We discussed Bayes factors in the earlier chapter on Bayesian statistics – you may remember that it represents the ratio of the likelihood of the data under each of the two hypotheses: \[ K = \frac{P(data|H_A)}{P(data|H_0)} = \frac{P(H_A|data)*P(H_A)}{P(H_0|data)*P(H_0)} \] We can compute the Bayes factor for the police search data using our statistical software:

## Bayes factor analysis
## --------------
## [1] Non-indep. (a=1) : 1.8e+142 ±0%
## 
## Against denominator:
##   Null, independence, a = 1 
## ---
## Bayes factor type: BFcontingencyTable, independent multinomial

This shows that the evidence in favor of a relationship between driver race and police searches in this dataset is exceedingly strong — \(1.8 * 10^{142}\) is about as close to infinity as we can imagine getting in statistics.

12.7 Categorical analysis beyond the 2 X 2 table

Categorical analysis can also be applied to contingency tables where there are more than two categories for each variable.

For example, let’s look at the NHANES data and compare the variable Depressed which denotes the “self-reported number of days where the participant felt down, depressed or hopeless”. This variable is coded as None, Several, or Most. Let’s test whether this variable is related to the SleepTrouble variable which denotes whether the individual has reported sleeping problems to a doctor.

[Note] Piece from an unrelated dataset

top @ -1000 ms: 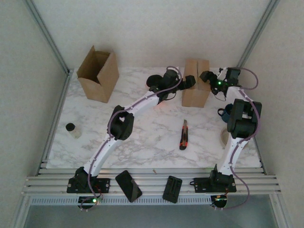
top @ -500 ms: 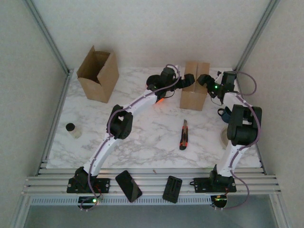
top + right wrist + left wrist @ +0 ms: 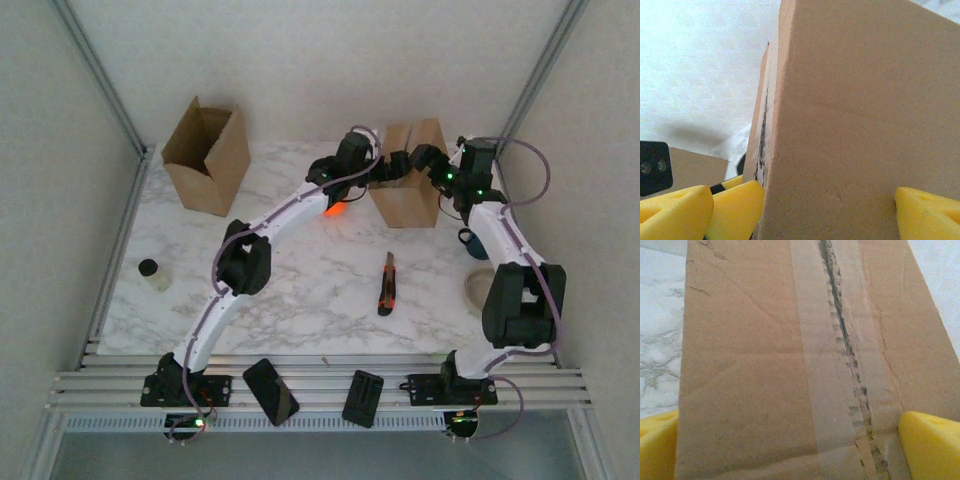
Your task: Unpack the express box
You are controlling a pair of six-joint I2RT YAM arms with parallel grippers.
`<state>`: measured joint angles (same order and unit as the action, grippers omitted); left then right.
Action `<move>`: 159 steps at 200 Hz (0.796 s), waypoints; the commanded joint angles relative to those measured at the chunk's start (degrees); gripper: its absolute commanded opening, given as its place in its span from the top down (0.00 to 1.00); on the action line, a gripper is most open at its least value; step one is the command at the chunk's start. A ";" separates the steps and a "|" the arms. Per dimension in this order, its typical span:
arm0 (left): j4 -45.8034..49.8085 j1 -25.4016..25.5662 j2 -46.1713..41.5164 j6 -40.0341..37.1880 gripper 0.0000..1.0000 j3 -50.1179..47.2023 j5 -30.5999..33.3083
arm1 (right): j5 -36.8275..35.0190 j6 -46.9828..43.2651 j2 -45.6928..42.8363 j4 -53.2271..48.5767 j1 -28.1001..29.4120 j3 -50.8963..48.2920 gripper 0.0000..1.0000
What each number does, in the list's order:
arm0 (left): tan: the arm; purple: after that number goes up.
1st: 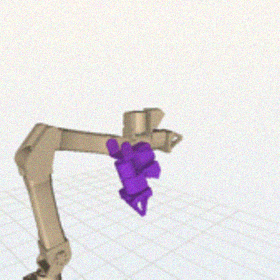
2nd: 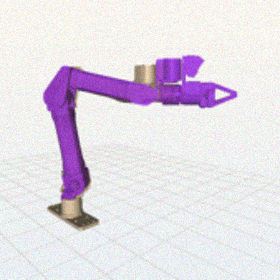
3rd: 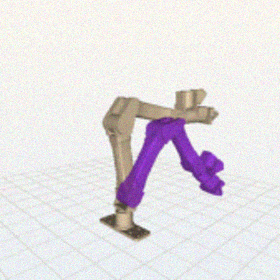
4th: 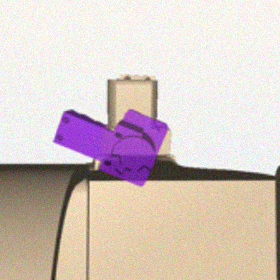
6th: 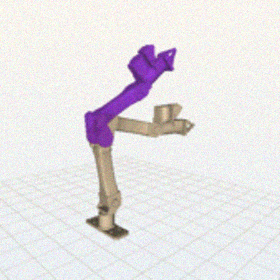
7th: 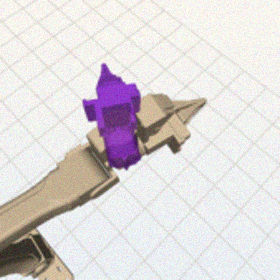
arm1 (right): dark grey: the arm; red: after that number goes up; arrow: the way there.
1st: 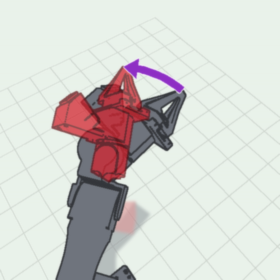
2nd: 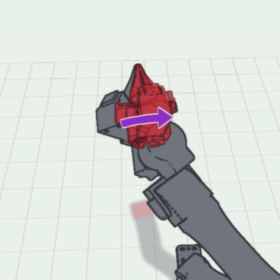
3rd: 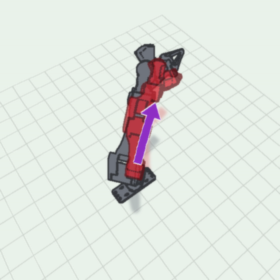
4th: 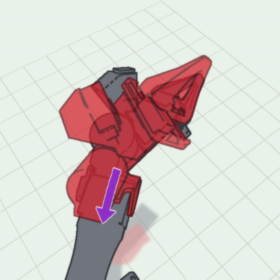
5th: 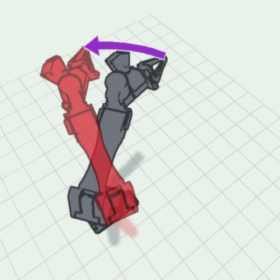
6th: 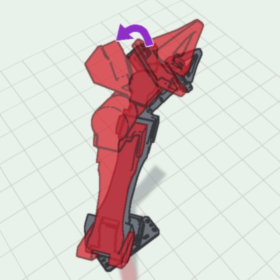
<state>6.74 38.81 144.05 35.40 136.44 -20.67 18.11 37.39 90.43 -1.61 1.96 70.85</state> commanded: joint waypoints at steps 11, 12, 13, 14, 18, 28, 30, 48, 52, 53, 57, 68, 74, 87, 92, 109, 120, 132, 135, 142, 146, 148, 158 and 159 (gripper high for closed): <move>-1.76 8.41 -7.04 -3.93 0.01 -2.47 -3.60 | 8.72 -0.03 -2.81 -2.74 7.70 -0.24 0.08; -1.74 8.44 -7.12 -3.93 0.01 -2.53 -3.60 | 8.62 -0.03 -2.81 -2.85 7.71 -0.30 0.08; -1.69 8.46 -7.16 -3.93 0.01 -2.64 -3.59 | 8.53 -0.03 -2.81 -2.86 7.75 -0.37 0.08; -1.63 8.51 -7.23 -3.93 0.01 -2.66 -3.59 | 8.48 0.01 -2.76 -2.87 7.78 -0.41 0.08; -1.50 8.63 -7.51 -3.90 0.01 -2.86 -3.59 | 8.44 0.24 -2.72 -2.88 7.85 -0.82 0.08; -0.83 8.96 -7.96 -4.09 0.02 -3.18 -3.74 | 8.39 1.04 -2.52 -2.42 7.91 -1.92 0.08; -0.65 9.04 -8.09 -4.12 0.02 -3.33 -3.76 | 8.40 1.16 -2.54 -2.26 7.98 -2.18 0.08; 0.60 9.81 -9.53 -4.78 0.03 -4.07 -3.41 | 8.86 2.57 -2.66 -0.68 8.46 -4.14 0.08; 0.79 10.07 -10.06 -5.00 0.03 -4.39 -3.27 | 8.76 2.76 -2.84 -0.32 8.75 -4.53 0.08; 0.84 10.11 -10.21 -5.04 0.03 -4.50 -3.25 | 8.77 2.81 -2.86 -0.24 8.80 -4.64 0.08; 1.09 10.42 -10.75 -5.19 0.03 -4.79 -2.97 | 8.74 3.00 -3.02 -0.08 9.10 -4.81 0.08; 2.30 11.08 -12.64 -5.82 0.03 -5.46 -1.85 | 8.63 3.04 -3.54 -0.44 10.00 -4.89 0.08; 3.16 11.56 -13.78 -6.27 0.03 -5.81 -0.99 | 8.37 2.96 -3.84 -0.80 10.69 -4.81 0.08; 5.56 12.44 -16.76 -7.02 0.03 -6.84 1.25 | 8.08 2.85 -4.60 -1.86 12.24 -4.30 0.08; 6.44 12.87 -18.18 -7.36 0.03 -7.54 2.19 | 7.93 2.86 -4.98 -2.22 12.92 -4.02 0.08; 8.78 14.11 -23.91 -7.69 0.03 -12.14 6.50 | 7.13 2.89 -6.16 -3.53 15.46 -3.10 0.08; 8.92 14.99 -28.47 -7.73 0.02 -16.94 8.98 | 6.69 3.15 -6.56 -4.06 17.29 -2.51 0.08; 7.75 15.79 -33.75 -7.26 0.01 -23.22 12.15 | 6.01 3.14 -6.63 -4.92 19.44 -1.63 0.08; 7.31 15.92 -34.83 -7.15 0.01 -24.55 12.75 | 5.54 3.13 -6.57 -5.35 19.93 -1.41 0.09; 6.30 16.03 -37.48 -6.61 0.00 -28.47 13.78 | 4.55 2.90 -6.63 -6.42 20.92 -0.78 0.08; 5.75 16.04 -38.76 -6.21 0.00 -30.43 14.45 | 3.91 2.59 -6.70 -6.89 21.34 -0.60 0.09; 5.50 16.04 -39.48 -6.17 0.00 -31.39 14.74 | 3.46 2.49 -6.83 -7.13 21.53 -0.55 0.09; 4.55 15.95 -41.90 -6.12 0.00 -35.17 16.45 | 1.25 2.02 -7.67 -8.42 22.00 -0.62 0.08; 4.61 15.95 -42.09 -6.13 0.00 -35.45 16.63 | 1.02 1.96 -7.74 -8.55 21.97 -0.62 0.08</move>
<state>22.37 42.54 110.28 33.06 106.74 5.80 14.61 42.63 80.64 -5.15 16.69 69.65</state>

Table 12.4: Relationship between depression and sleep problems in the NHANES dataset
Depressed NoSleepTrouble YesSleepTrouble
None 2614 676
Several 418 249
Most 138 145

Simply by looking at these data, we can tell that it is likely that there is a relationship between the two variables; notably, while the total number of people with sleep trouble is much less than those without, for people who report being depresssed most days the number with sleep problems is greater than those without. We can quantify this directly using the chi-squared test:

## 
##  Pearson's Chi-squared test
## 
## data:  depressedSleepTroubleTable
## X-squared = 191, df = 2, p-value <2e-16

This test shows that there is a strong relationship between depression and sleep trouble. We can also compute the Bayes factor to quantify the strength of the evidence in favor of the alternative hypothesis:

## Bayes factor analysis
## --------------
## [1] Non-indep. (a=1) : 1.8e+35 ±0%
## 
## Against denominator:
##   Null, independence, a = 1 
## ---
## Bayes factor type: BFcontingencyTable, joint multinomial

Here we see that the Bayes factor is very large (\(1.8 * 10^{35}\)), showing that the evidence in favor of a relation between depression and sleep problems is very strong.

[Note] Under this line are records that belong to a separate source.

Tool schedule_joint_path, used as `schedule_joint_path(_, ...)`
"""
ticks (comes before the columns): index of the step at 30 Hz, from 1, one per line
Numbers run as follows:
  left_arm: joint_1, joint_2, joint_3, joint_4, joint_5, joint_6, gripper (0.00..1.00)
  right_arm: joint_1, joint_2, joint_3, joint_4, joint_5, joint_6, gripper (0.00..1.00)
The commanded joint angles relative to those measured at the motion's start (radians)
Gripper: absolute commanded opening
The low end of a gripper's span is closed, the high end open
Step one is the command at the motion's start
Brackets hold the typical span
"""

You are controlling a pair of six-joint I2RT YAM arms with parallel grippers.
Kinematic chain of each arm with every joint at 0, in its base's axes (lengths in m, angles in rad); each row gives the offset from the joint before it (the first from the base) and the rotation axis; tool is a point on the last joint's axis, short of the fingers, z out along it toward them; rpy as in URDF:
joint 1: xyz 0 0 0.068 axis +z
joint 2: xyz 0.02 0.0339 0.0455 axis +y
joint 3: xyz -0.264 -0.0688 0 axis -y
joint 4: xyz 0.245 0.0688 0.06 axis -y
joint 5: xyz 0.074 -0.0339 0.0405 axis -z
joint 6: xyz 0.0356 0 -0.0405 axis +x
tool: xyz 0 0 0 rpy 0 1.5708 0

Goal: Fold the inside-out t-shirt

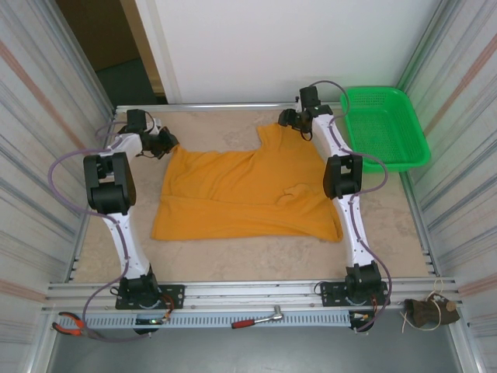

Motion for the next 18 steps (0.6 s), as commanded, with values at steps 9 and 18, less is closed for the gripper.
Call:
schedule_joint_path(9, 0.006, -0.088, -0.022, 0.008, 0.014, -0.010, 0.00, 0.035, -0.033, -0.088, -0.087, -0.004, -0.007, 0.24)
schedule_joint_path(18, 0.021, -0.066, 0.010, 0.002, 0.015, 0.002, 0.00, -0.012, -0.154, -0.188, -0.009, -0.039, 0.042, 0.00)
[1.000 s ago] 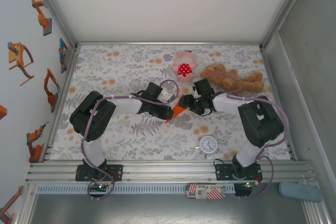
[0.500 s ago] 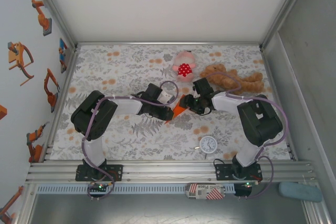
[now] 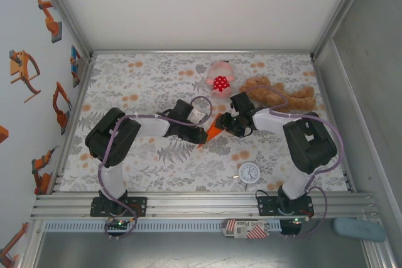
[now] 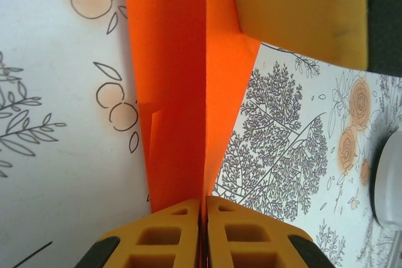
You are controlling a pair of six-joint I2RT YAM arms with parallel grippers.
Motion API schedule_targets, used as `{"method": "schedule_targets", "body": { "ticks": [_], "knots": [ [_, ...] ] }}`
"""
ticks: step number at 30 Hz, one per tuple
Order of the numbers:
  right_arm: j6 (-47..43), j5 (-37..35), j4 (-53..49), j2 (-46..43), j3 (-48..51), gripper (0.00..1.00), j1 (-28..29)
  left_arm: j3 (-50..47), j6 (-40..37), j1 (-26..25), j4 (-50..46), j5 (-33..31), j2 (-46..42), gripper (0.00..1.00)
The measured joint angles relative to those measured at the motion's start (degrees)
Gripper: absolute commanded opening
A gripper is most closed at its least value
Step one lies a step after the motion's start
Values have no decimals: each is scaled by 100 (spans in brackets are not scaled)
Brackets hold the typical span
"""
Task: Fold a paper plane with a square sheet of paper (pick it up from the middle)
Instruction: Fold the wing for the fifth time at the center of the table.
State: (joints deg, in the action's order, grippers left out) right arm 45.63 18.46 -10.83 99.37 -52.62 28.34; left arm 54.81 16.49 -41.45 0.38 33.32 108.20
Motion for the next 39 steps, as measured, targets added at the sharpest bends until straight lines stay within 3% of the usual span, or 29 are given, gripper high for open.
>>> {"method": "schedule_targets", "body": {
  "ticks": [8,12,22,39],
  "knots": [
    [-76,-144,308,-789,417,65,-20,48,535,136,-125,192,46,11],
    [-160,98,815,-1187,697,54,-22,50,859,197,-103,330,94,11],
    [15,1139,2011,-396,791,28,-11,74,1399,256,-46,485,168,11],
    [39,1445,2096,238,337,25,111,140,1541,282,-59,555,227,13]
  ]
}}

12.8 Beware of Simpson’s paradox

The contingency tables presented above represent summaries of large numbers of observations, but summaries can sometimes be misleading. Let’s take an example from baseball. The table below shows the batting data (hits/at bats and batting average) for Derek Jeter and David Justice over the years 1995-1997:

Player 1995 1996 1997 Combined
Derek Jeter 12/48 .250 183/582 .314 190/654 .291 385/1284 .300
David Justice 104/411 .253 45/140 .321 163/495 .329 312/1046 .298

If you look closely, you will see that something odd is going on: In each individual year Justice had a higher batting average than Jeter, but when we combine the data across all three years, Jeter’s average is actually higher than Justice’s! This is an example of a phenomenon known as Simpson’s paradox, in which a pattern that is present in a combined dataset may not be present in any of the subsets of the data. This occurs when there is another variable that may be changing across the different subsets – in this case, the number of at-bats varies across years, with Justice batting many more times in 1995 (when batting averages were low). We refer to this as a lurking variable, and it’s always important to be attentive to such variables whenever one examines categorical data.

12.9 Learning objectives

  • Describe the concept of a contingency table for categorical data.
  • Describe the concept of the chi-squared test for association and compute it for a given contingency table.
  • Describe Simpson’s paradox and why it is important for categorical data analysis.